Now for the names of our types.

In [10]:
names = np.unique(data).tolist()
pd.DataFrame(names)
Out[10]:
0
0 Bug
1 Dark
2 Dragon
3 Electric
4 Fairy
5 Fighting
6 Fire
7 Flying
8 Ghost
9 Grass
10 Ground
11 Ice
12 Normal
13 Poison
14 Psychic
15 Rock
16 Steel
17 Water

Chord Diagram

Time to visualise the co-occurrence of types using a chord diagram.

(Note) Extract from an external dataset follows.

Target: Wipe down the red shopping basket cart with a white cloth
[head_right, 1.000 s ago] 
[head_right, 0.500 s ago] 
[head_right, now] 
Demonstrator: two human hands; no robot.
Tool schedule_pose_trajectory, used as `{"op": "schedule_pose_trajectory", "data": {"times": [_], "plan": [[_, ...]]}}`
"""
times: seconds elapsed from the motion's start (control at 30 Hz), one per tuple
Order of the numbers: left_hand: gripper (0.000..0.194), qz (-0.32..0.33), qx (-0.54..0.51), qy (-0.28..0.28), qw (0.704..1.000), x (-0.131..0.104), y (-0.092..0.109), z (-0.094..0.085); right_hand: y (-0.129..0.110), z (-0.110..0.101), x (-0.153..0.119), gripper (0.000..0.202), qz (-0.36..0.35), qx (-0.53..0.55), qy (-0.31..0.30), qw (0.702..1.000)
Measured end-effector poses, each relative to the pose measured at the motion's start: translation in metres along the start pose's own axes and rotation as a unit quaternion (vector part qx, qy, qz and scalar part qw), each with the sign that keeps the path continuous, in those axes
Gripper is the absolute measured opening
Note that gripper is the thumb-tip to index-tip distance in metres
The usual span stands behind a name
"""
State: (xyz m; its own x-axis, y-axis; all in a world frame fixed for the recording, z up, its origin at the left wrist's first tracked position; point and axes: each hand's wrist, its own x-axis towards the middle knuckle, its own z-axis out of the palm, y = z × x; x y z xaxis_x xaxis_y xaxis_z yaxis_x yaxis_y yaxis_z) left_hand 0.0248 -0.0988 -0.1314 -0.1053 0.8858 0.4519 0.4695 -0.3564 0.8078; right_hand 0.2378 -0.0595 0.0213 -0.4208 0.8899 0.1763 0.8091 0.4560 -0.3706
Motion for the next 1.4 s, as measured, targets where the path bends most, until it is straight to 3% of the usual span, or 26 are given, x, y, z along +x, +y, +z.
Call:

We are going to use a list of custom colours that represent the types.

In [11]:
colors = ["#A6B91A", "#705746", "#6F35FC", "#F7D02C",
          "#D685AD", "#C22E28", "#EE8130", "#A98FF3",
          "#735797", "#7AC74C", "#E2BF65", "#96D9D6",
          "#A8A77A", "#A33EA1", "#F95587", "#B6A136",
          "#B7B7CE", "#6390F0"];

Finally, we can put it all together.

In [12]:
Chord(
    matrix,
    names,
    colors=colors,
    wrap_labels=False,
    margin=10,
    credit=True
).show()
Chord Diagram

Conclusion

In this section, we demonstrated how to conduct some data wrangling on a downloaded dataset to prepare it for a chord diagram. Our chord diagram is interactive, so you can use your mouse or touchscreen to investigate the co-occurrences!